Yuanta Financial Holding gives NT$200 million to charities

TAIPEI, Taiwan -- Yuanta Financial Holding has donated around NT$200 million to charities while three top executives announced they will forfeit their one-year compensation totaling NT$24 million in a move to apologize to society for involvement in grafts related to the former first family.

Yuanta is one of the financial groups found to have connections with scams arising from the second phase financial reforms pushed by former President Chen Shui-bian while he was in office.

Prosecutors have gathered evidences for the wheeling and dealing related to former first lady Wu Shu-chen and Chen as well as their son and daughter-in-law who were indicted for corruption and money laundering.

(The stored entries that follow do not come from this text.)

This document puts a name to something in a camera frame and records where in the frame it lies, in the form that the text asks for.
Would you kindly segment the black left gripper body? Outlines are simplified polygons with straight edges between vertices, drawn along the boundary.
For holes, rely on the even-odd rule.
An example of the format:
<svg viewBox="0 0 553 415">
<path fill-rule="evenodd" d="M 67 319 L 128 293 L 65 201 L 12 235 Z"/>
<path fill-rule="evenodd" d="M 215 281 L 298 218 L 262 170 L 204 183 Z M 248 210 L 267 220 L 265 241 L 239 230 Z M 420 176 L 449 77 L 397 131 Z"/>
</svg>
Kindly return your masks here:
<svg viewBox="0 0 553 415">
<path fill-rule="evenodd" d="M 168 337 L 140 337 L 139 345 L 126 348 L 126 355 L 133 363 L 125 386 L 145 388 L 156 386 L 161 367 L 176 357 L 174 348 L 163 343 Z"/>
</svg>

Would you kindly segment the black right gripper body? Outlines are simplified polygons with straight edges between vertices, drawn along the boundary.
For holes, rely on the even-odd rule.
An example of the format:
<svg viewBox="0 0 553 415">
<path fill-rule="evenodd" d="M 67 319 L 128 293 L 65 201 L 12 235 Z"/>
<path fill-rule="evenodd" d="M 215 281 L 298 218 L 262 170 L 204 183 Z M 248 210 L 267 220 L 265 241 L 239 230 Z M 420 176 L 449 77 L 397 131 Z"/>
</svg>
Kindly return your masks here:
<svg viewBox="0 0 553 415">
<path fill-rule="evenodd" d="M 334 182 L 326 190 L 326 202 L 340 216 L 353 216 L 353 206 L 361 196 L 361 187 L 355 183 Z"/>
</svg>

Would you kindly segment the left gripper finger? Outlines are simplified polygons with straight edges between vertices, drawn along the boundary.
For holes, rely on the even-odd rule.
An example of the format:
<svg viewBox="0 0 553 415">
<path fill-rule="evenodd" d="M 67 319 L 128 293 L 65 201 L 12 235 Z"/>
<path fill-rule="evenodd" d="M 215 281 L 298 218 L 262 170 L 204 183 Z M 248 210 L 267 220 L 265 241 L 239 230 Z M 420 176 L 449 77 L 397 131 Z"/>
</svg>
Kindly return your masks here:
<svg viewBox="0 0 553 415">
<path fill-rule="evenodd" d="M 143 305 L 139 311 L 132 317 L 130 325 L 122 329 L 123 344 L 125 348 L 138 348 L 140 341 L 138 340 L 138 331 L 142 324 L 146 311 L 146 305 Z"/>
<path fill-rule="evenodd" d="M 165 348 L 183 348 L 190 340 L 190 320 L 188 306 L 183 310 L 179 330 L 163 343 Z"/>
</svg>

Ma Wei-chien, president of Yuanta Financial, and his brother Ma Wei-chen, chief operating officer of the same group, as well as Tu Li-chuang, chairwoman of the group’s Yuanta Securities, decided to give their one year’s salaries plus other compensation like their 2008 bonus back to the company.

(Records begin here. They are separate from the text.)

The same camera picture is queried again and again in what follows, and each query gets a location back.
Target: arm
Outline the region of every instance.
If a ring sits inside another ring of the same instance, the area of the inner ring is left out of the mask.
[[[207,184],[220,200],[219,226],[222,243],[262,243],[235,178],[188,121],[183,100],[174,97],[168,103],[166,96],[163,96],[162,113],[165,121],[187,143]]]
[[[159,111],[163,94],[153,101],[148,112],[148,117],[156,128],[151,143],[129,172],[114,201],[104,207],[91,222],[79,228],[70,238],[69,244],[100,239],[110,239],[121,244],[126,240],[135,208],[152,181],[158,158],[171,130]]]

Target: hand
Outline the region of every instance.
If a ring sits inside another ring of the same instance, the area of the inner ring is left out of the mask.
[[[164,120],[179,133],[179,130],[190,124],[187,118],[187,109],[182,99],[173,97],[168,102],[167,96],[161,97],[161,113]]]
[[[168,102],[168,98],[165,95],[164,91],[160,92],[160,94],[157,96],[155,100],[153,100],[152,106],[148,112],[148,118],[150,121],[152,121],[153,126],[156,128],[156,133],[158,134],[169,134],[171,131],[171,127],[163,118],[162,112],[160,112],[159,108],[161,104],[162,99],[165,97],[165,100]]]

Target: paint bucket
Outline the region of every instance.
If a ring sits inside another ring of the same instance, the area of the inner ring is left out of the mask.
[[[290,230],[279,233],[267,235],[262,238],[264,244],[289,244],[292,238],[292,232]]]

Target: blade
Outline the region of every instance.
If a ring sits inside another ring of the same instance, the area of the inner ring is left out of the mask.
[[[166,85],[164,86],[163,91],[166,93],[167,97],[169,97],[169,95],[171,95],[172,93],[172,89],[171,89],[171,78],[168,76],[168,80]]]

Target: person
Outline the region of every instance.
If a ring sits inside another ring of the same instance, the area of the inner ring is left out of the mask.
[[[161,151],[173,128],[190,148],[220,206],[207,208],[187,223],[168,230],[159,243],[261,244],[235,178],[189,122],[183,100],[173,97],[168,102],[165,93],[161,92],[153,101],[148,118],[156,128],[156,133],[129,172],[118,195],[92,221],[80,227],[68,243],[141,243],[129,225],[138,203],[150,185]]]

They said the action was to demonstrate their remorse and apology to the public, colleagues and shareholders of firms in the Yuanta Group. The Ma brothers were found to have given travelers checks worth US$180,000 as wedding gift to former President Chen’s son.

Tu Li-ping, a Yuanta Securities board director, brought NT$200 million to Chen’s wife at the presidential residence.

Tu’s lawyer also revealed to the press his client, together with President Chen’s brother-in-law and a couple of helpers, had NT$740 million transferred from a bank to the safety deposit vault at Yuanta.

While the investigation continues, Yuanta decided to donate NT$100 million to the Taiwan United Way, a joint fund-raising organization for charities, and an additional NT$100 million to the National Taiwan University Hospital, the Tzu Chi Hospital as well a couple of social welfare organizations.

As of the end of November, Yuanta Financial still maintained a profit of NT$4.1 billion.

Investigating prosecutors are still probing if the money dealings with the former first family were connected to the acquisitions and mergers carried out by Yuanta in recent years. Former President Chen insisted that he knew nothing about the money dealings.

But Chen had pushed ahead a policy of quickly reducing the number of financial holding firms by half, which was seen to have created a leeway for financiers to compete with each other in gaining favors from Chen’s family in order to complete their multibillion dollar merger deals.